Exercise details: Only one stretch of the data below is needed. Output the lines from the one with "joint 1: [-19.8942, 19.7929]" up to and including the one with "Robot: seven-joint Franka", exactly as they stand.

──────── Source information

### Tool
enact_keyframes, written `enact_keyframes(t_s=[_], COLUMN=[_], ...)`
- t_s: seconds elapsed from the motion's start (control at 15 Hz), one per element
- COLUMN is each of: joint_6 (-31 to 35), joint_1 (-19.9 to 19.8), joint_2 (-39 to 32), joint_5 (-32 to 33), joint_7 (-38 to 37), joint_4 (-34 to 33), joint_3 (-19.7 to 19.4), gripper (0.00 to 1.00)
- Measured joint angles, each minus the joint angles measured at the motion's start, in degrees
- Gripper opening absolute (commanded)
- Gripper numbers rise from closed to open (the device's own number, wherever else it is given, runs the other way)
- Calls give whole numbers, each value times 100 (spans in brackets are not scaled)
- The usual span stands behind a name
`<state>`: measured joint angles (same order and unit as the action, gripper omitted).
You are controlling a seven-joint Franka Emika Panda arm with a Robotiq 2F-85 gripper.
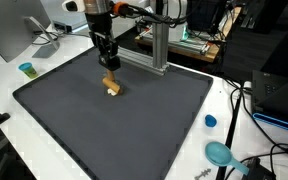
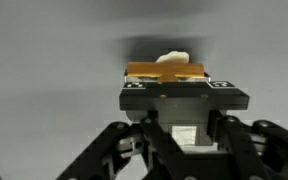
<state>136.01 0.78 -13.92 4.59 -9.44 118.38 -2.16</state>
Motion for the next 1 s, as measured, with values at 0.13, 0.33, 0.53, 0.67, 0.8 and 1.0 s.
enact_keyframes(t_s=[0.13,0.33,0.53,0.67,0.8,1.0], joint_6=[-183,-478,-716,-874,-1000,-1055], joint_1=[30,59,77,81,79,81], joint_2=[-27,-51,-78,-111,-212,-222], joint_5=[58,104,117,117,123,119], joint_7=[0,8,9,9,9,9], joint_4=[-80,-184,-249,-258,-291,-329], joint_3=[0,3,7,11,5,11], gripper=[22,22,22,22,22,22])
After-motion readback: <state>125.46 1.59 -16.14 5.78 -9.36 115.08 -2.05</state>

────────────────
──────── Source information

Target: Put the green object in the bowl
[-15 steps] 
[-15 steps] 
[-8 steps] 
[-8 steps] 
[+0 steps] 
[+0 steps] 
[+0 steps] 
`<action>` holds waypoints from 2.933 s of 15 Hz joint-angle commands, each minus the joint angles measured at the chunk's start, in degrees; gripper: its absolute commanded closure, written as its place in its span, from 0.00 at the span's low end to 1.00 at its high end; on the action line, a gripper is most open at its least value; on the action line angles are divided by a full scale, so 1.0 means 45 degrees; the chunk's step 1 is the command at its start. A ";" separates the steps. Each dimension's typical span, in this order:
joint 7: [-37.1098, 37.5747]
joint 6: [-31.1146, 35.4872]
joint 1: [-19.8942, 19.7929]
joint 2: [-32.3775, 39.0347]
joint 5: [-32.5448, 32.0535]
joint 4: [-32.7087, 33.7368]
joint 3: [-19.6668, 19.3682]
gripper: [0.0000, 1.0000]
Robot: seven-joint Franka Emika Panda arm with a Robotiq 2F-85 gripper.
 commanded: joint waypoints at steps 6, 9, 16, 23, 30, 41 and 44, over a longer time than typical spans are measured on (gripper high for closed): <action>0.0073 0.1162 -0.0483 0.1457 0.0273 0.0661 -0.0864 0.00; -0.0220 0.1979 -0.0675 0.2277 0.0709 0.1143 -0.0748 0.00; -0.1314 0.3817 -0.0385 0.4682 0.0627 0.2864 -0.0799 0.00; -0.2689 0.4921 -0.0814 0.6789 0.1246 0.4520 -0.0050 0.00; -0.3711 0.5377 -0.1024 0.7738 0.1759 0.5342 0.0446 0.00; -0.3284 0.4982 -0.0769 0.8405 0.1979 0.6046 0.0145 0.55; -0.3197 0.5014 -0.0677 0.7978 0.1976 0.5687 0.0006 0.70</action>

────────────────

Solution to this task:
joint 1: [-19.8942, 19.7929]
joint 2: [-32.3775, 39.0347]
joint 5: [-32.5448, 32.0535]
joint 4: [-32.7087, 33.7368]
joint 3: [-19.6668, 19.3682]
gripper: [0.0000, 1.0000]
Robot: seven-joint Franka Emika Panda arm with a Robotiq 2F-85 gripper.

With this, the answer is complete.